▶ Exercise brief
One part of the entries below is wanted: the lines from the one containing "Outline the printed instruction sheet." through the one containing "Outline the small red plastic block.". Write those out exactly and nothing else.
=== Listed records ===
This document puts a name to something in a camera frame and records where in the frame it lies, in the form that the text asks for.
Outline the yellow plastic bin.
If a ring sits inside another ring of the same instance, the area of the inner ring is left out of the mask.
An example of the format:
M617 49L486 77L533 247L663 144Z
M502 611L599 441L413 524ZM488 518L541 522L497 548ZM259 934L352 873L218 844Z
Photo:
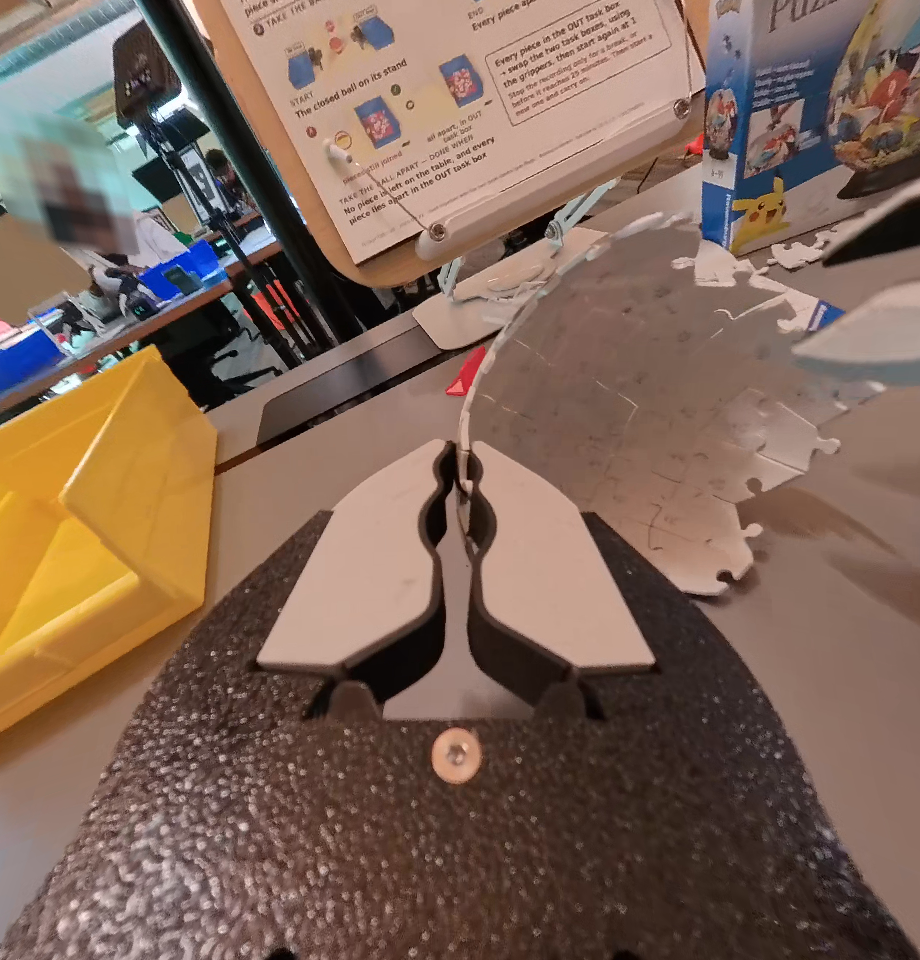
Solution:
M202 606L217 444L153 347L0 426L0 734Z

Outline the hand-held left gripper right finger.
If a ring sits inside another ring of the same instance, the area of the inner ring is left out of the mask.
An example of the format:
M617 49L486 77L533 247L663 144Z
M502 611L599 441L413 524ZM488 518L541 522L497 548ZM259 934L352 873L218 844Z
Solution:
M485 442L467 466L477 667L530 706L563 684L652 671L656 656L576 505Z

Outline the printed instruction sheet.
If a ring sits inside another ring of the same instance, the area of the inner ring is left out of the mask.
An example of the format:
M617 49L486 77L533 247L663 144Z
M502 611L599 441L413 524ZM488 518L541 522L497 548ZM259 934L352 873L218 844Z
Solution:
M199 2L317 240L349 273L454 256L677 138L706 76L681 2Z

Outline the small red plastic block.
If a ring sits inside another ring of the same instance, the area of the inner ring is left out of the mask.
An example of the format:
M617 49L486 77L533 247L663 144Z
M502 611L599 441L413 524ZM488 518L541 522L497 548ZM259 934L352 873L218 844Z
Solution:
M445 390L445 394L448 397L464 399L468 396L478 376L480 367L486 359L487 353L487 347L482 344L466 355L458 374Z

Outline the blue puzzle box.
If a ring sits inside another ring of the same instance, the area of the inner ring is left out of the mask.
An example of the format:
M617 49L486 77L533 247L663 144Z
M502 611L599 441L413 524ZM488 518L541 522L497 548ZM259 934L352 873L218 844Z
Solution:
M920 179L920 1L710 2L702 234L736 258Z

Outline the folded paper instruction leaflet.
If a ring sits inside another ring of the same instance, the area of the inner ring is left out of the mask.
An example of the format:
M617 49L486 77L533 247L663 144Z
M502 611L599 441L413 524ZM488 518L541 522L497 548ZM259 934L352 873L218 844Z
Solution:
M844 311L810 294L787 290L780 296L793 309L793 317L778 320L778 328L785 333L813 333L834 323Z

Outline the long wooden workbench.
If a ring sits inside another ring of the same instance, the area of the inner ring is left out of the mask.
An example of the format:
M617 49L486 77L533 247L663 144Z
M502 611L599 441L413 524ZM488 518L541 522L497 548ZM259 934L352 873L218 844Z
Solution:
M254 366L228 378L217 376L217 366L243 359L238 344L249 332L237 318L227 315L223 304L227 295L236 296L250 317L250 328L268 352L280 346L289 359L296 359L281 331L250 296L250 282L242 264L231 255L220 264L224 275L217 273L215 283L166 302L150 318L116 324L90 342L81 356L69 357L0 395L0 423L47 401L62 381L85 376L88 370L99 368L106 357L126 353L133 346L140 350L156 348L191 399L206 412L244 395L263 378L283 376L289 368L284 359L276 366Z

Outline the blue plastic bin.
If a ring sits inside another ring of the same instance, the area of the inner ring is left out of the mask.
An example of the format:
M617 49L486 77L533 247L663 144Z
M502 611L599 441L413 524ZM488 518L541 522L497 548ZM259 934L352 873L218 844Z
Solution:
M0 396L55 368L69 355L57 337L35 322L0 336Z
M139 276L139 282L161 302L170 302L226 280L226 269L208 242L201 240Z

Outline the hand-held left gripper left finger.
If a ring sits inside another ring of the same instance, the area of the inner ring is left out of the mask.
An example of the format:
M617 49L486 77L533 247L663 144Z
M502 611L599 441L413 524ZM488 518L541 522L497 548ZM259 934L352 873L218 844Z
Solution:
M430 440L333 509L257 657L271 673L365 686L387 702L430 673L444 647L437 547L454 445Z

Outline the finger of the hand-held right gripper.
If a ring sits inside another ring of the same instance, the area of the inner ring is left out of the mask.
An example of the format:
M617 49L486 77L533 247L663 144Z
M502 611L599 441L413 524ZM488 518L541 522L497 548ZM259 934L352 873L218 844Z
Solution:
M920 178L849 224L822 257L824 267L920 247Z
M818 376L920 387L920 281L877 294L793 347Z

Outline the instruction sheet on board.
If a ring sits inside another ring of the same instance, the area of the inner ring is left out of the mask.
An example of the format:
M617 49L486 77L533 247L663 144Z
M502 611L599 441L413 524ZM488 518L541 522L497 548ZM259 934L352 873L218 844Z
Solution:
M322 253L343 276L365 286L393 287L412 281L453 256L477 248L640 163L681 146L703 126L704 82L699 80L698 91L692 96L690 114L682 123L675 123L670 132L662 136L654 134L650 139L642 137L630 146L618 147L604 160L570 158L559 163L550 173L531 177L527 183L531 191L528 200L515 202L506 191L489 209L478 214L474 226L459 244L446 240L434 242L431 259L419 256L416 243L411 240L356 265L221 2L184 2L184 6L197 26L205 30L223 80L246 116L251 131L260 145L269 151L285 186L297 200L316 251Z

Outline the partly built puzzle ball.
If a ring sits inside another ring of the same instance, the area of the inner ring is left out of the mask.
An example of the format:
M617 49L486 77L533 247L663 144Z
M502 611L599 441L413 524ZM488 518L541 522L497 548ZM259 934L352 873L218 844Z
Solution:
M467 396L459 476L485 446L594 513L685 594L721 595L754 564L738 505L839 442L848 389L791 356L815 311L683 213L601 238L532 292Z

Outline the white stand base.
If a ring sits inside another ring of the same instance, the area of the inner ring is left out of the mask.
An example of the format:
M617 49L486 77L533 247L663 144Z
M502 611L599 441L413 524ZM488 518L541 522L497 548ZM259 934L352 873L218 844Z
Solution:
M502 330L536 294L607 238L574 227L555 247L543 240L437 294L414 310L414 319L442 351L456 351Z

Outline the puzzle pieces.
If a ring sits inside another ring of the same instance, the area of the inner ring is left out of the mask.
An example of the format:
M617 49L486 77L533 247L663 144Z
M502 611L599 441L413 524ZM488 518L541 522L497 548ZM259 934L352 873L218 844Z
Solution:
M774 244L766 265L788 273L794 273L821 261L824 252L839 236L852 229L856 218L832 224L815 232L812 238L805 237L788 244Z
===
=== Listed records ===
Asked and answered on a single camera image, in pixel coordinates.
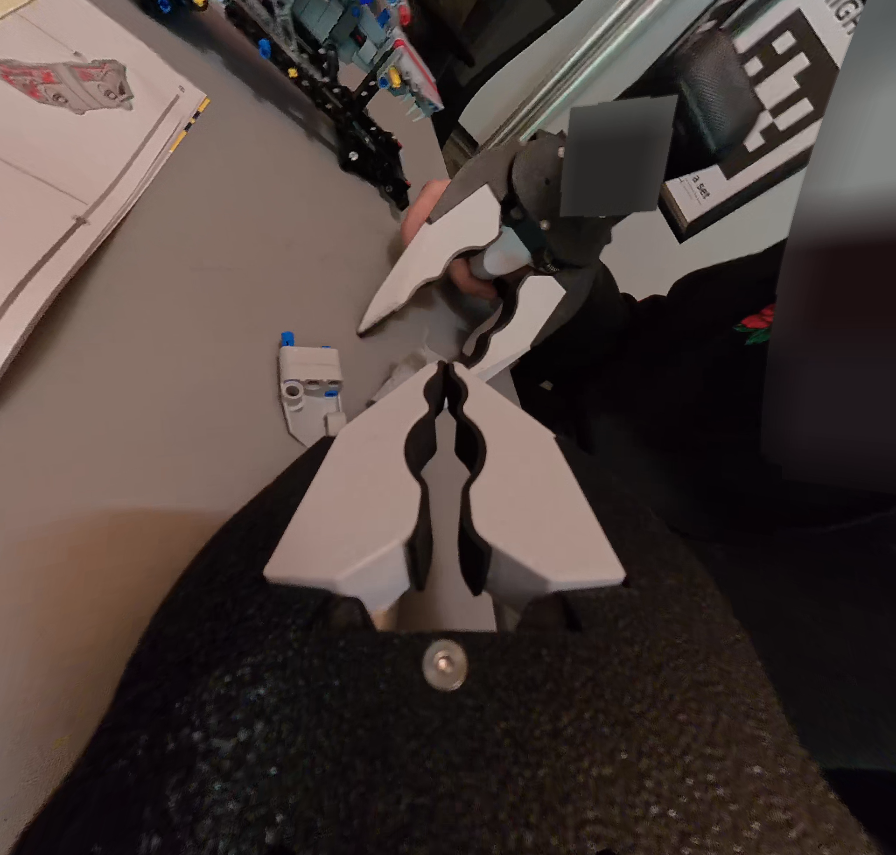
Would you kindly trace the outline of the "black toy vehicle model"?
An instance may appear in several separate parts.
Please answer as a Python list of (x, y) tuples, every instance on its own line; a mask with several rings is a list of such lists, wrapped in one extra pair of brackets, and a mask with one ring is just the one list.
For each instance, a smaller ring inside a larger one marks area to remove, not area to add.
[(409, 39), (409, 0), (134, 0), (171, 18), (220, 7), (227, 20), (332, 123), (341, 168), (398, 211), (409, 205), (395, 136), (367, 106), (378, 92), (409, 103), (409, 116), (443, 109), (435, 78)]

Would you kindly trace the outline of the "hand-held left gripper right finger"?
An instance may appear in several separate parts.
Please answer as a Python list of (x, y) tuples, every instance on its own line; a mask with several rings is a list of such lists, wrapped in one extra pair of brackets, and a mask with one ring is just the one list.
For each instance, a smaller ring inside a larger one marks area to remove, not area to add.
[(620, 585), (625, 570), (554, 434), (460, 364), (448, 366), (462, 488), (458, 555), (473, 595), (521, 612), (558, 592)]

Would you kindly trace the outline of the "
===
▶ Output for this task
Outline the printed instruction sheet.
If a ring sits inside another ring of the same instance, the area of the inner ring is left out of the mask.
An example of the format:
M617 49L486 77L533 247L663 144Z
M502 611L599 441L413 524ZM488 518L541 522L497 548ZM259 934L352 873L218 844Z
Solution:
M199 2L317 240L349 273L454 256L677 138L706 76L681 2Z

Outline the small red plastic block.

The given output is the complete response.